The next novel, “The Victim” (1947), was braver. In 1945, soon after “Dangling Man” came out, the Allies liberated Auschwitz, Bergen-Belsen, and Buchenwald, and the facts discovered there would change what had been, till then, America’s pervasive, taken-for-granted anti-Semitism. That sentiment is the subject of “The Victim.” The hero, Asa Leventhal, is an editor at a small trade magazine in New York. One night, as he is walking through the park, he is buttonholed by a down-and-out man who says that his misfortunes—he has no money, he’s a drunk—are Asa’s fault. The story may be true, or partly. Asa once knew this man, whose name is Kirby Allbee. Some years earlier, when Asa was looking for a job, he asked Allbee for an introduction to his boss, the editor of Dill’s magazine. At the ensuing interview, the editor treated Asa rudely, whereupon Asa, normally a restrained, cautious person, blew up and told the man off. Later, he heard that Allbee had been fired from Dill’s, but he never gave much thought to this: Allbee had already started drinking, and was only barely hanging on at the magazine. But Allbee now reminds him of an episode that occurred before the job interview. The two of them were at a party where one of Asa’s friends, Harkavy—a Jew, like Asa, and given to what Asa sees as Jewish behavior (volubility, wisecracking)—was singing old American ballads.
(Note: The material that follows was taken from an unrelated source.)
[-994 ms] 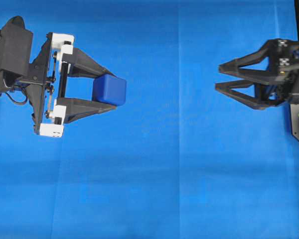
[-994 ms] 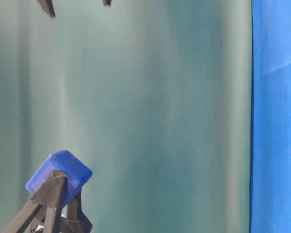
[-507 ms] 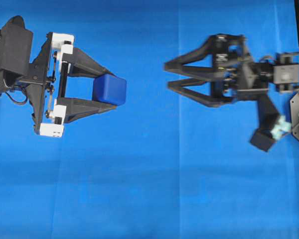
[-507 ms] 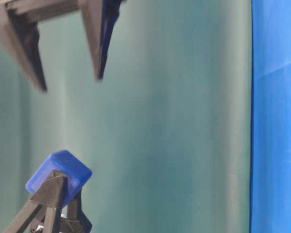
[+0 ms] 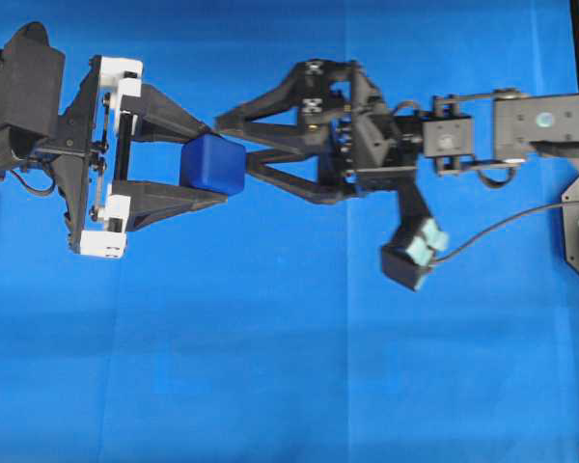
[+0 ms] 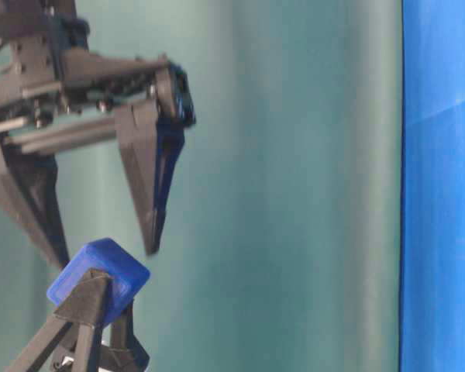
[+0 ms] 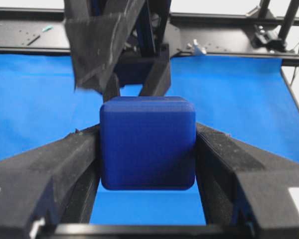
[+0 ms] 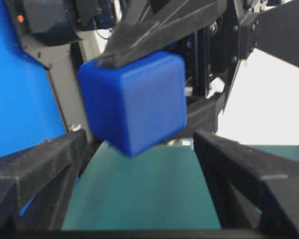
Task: Handover the blue block to the right arm after grasping it with the left arm, then place it in the designated position.
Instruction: 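Move the right gripper to the cube and close around it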
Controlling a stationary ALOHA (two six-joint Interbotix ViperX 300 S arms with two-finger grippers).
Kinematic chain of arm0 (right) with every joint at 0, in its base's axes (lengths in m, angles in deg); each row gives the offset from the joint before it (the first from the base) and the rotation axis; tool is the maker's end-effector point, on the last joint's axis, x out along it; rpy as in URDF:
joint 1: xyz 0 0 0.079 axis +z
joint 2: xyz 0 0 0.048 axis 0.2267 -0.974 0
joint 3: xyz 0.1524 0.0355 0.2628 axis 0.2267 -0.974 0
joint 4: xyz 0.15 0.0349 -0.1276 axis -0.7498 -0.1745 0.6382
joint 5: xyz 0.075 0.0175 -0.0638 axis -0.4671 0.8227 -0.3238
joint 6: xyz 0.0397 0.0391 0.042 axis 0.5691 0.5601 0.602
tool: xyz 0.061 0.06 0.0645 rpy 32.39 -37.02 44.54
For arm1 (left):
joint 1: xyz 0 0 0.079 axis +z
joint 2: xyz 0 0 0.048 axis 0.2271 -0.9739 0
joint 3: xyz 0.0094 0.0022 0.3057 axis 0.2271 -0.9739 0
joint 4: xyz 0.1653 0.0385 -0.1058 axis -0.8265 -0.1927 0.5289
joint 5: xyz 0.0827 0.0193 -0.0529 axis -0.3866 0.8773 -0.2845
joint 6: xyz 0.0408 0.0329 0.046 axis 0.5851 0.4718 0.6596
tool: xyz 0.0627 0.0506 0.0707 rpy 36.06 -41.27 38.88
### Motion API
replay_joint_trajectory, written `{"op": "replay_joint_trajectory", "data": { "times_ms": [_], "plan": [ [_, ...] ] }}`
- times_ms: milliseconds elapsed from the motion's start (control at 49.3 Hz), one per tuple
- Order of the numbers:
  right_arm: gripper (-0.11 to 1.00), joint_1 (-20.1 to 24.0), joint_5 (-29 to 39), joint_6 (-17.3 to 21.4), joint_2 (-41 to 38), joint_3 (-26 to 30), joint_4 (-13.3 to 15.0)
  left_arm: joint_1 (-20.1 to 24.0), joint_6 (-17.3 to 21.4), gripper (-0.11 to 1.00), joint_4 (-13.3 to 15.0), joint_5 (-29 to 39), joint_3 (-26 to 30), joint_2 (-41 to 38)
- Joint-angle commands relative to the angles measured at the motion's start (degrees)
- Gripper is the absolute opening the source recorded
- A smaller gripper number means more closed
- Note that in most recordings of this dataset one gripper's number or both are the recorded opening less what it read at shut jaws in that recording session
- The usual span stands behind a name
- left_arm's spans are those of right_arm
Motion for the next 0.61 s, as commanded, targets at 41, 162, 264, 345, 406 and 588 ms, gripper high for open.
{"op": "replay_joint_trajectory", "data": {
  "times_ms": [41, 162, 264, 345, 406, 588],
  "plan": [
    [0.95, 0.18, 0.09, 0.09, -1.14, 3.69, 0.09, 0.18, -0.09, 0.49, 0.0, -0.53, 0.7, 0.35],
    [0.95, 0.26, 0.62, 0.09, -1.76, 4.57, 0.09, 0.18, -0.09, 0.49, 0.0, -0.44, 0.7, 0.44],
    [0.95, 0.26, 0.62, 0.09, -1.85, 4.57, 0.09, 0.26, -0.09, 0.49, 0.0, -0.44, 0.7, 0.35],
    [0.95, 0.35, 0.62, 0.09, -1.85, 4.57, 0.09, 0.35, -0.09, 0.49, 0.0, -0.35, 0.7, 0.44],
    [0.95, 0.44, 0.62, 0.09, -1.76, 4.57, 0.09, 0.44, -0.09, 0.49, 0.0, -0.44, 0.7, 0.44],
    [0.9, 1.23, 0.7, 0.0, -1.85, 4.57, 0.09, 0.62, -0.09, 0.49, 0.0, -0.44, 0.79, 0.44]
  ]
}}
Allbee interrupted him, saying that he shouldn’t try to sing such songs: “You have to be born to them.” Harkavy should sing something else instead: “Any Jewish song. Something you’ve really got feeling for.” The incident ended in awkwardness all round, but Asa says that he soon forgot about it. Allbee says that Asa didn’t forget about it, and that he staged the explosion with the editor precisely in order to get him fired. Asa ruined his life. Now he owes him.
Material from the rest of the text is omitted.